* _What to do_
The complete listing should be restated exactly.

* _Data for this task_

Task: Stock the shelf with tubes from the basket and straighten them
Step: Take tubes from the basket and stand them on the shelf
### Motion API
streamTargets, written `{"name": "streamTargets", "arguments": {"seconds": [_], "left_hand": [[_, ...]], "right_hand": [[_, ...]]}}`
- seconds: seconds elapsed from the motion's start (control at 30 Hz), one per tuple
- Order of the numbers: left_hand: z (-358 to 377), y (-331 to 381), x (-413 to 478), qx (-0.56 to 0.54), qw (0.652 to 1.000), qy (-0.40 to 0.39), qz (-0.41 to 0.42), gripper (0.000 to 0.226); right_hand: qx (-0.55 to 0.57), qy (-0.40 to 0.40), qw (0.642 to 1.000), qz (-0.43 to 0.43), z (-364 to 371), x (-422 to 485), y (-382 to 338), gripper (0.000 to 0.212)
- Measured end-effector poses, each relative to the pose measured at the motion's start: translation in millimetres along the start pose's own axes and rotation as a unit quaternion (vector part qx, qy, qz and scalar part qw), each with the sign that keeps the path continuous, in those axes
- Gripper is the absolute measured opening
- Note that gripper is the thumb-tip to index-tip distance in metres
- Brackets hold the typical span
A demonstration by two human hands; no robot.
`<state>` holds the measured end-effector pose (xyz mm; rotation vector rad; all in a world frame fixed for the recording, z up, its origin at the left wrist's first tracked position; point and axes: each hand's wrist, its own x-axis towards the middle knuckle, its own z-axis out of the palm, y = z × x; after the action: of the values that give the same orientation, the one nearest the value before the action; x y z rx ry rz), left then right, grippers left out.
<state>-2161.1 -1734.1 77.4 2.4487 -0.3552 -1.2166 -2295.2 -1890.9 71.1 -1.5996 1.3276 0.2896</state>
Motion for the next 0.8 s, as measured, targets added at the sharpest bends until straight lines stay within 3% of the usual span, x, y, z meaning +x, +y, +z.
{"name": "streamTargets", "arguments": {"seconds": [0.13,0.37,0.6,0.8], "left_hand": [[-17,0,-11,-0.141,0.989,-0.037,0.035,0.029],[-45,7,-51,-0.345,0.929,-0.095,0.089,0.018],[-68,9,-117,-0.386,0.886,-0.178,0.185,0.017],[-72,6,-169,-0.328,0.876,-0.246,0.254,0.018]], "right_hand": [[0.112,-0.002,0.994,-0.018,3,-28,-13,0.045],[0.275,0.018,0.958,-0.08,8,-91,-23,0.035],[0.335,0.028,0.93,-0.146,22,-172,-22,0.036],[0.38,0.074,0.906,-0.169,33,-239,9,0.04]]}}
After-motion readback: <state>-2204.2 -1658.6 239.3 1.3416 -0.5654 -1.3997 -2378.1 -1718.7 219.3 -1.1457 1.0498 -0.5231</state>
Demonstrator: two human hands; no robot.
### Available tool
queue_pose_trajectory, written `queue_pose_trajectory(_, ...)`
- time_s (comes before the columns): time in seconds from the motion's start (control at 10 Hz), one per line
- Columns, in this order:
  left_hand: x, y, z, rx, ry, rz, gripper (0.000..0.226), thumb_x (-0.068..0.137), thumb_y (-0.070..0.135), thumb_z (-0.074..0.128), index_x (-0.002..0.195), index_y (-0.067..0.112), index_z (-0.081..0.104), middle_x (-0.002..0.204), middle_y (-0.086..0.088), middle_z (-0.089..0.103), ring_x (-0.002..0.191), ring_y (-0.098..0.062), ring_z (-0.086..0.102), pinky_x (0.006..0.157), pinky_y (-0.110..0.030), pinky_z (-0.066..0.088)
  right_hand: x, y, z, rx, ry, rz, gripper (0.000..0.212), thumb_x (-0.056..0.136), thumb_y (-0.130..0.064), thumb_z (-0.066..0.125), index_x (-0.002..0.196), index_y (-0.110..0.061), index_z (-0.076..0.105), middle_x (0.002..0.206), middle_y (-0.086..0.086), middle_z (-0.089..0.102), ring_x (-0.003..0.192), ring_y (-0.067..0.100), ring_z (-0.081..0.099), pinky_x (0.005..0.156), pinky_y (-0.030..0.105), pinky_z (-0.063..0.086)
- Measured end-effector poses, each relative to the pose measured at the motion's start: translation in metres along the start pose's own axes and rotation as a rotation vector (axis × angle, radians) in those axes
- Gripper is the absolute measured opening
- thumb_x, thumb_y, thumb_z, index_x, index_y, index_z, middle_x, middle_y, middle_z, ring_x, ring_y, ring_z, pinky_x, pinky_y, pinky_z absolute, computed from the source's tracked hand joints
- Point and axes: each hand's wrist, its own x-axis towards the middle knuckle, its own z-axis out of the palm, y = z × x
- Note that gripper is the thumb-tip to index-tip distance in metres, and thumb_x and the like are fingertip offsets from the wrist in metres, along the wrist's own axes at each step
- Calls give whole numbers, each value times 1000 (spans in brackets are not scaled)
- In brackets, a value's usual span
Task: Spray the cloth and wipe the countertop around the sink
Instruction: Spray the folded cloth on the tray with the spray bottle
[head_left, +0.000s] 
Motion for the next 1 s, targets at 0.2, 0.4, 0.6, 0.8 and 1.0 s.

* _The completed task_
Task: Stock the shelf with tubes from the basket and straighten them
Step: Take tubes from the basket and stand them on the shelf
### Motion API
streamTargets, written `{"name": "streamTargets", "arguments": {"seconds": [_], "left_hand": [[_, ...]], "right_hand": [[_, ...]]}}`
- seconds: seconds elapsed from the motion's start (control at 30 Hz), one per tuple
- Order of the numbers: left_hand: z (-358 to 377), y (-331 to 381), x (-413 to 478), qx (-0.56 to 0.54), qw (0.652 to 1.000), qy (-0.40 to 0.39), qz (-0.41 to 0.42), gripper (0.000 to 0.226); right_hand: qx (-0.55 to 0.57), qy (-0.40 to 0.40), qw (0.642 to 1.000), qz (-0.43 to 0.43), z (-364 to 371), x (-422 to 485), y (-382 to 338), gripper (0.000 to 0.212)
- Measured end-effector poses, each relative to the pose measured at the motion's start: translation in millimetres along the start pose's own axes and rotation as a unit quaternion (vector part qx, qy, qz and scalar part qw), each with the sign that keeps the path continuous, in those axes
- Gripper is the absolute measured opening
- Note that gripper is the thumb-tip to index-tip distance in metres
- Brackets hold the typical span
A demonstration by two human hands; no robot.
`<state>` holds the measured end-effector pose (xyz mm; rotation vector rad; all in a world frame fixed for the recording, z up, its origin at the left wrist's first tracked position; point and axes: each hand's wrist, its own x-axis towards the middle knuckle, its own z-axis out of the palm, y = z × x; after the action: of the values that give the same orientation, the one nearest the value before the action; x y z rx ry rz), left then right, grippers left out.
<state>-2161.1 -1734.1 77.4 2.4487 -0.3552 -1.2166 -2295.2 -1890.9 71.1 -1.5996 1.3276 0.2896</state>
Motion for the next 0.8 s, as measured, targets added at the sharpest bends until straight lines stay within 3% of the usual span, x, y, z meaning +x, +y, +z.
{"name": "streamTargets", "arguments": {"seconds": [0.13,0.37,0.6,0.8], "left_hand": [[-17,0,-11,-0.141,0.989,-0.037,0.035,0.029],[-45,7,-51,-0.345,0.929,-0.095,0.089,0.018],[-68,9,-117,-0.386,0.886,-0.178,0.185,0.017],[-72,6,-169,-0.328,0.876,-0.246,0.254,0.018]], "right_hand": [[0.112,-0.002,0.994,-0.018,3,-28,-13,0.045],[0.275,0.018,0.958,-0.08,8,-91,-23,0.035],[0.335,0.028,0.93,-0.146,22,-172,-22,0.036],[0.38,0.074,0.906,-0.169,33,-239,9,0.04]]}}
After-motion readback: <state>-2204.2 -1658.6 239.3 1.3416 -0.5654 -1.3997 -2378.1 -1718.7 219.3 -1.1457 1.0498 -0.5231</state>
Demonstrator: two human hands; no robot.
### Available tool
queue_pose_trajectory, written `queue_pose_trajectory(_, ...)`
- time_s (comes before the columns): time in seconds from the motion's start (control at 10 Hz), one per line
- Columns, in this order:
  left_hand: x, y, z, rx, ry, rz, gripper (0.000..0.226), thumb_x (-0.068..0.137), thumb_y (-0.070..0.135), thumb_z (-0.074..0.128), index_x (-0.002..0.195), index_y (-0.067..0.112), index_z (-0.081..0.104), middle_x (-0.002..0.204), middle_y (-0.086..0.088), middle_z (-0.089..0.103), ring_x (-0.002..0.191), ring_y (-0.098..0.062), ring_z (-0.086..0.102), pinky_x (0.006..0.157), pinky_y (-0.110..0.030), pinky_z (-0.066..0.088)
  right_hand: x, y, z, rx, ry, rz, gripper (0.000..0.212), thumb_x (-0.056..0.136), thumb_y (-0.130..0.064), thumb_z (-0.066..0.125), index_x (-0.002..0.196), index_y (-0.110..0.061), index_z (-0.076..0.105), middle_x (0.002..0.206), middle_y (-0.086..0.086), middle_z (-0.089..0.102), ring_x (-0.003..0.192), ring_y (-0.067..0.100), ring_z (-0.081..0.099), pinky_x (0.005..0.156), pinky_y (-0.030..0.105), pinky_z (-0.063..0.086)
- Measured end-effector poses, each relative to the pose measured at the motion's start: translation in metres along the start pose's own axes and rotation as a rotation vector (axis × angle, radians) in those axes
- Gripper is the absolute measured opening
- thumb_x, thumb_y, thumb_z, index_x, index_y, index_z, middle_x, middle_y, middle_z, ring_x, ring_y, ring_z, pinky_x, pinky_y, pinky_z absolute, computed from the source's tracked hand joints
- Point and axes: each hand's wrist, its own x-axis towards the middle knuckle, its own z-axis out of the palm, y = z × x
- Note that gripper is the thumb-tip to index-tip distance in metres, and thumb_x and the like are fingertip offsets from the wrist in metres, along the wrist's own axes at each step
- Calls give whole numbers, each value times 1000 (spans in brackets are not scaled)
- In brackets, a value's usual span
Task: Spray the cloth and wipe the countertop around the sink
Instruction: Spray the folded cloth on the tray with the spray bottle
[head_left, +0.000s] 
Motion for the next 1 s, targets at 0.2, 0.4, 0.6, 0.8 and 1.0 s.

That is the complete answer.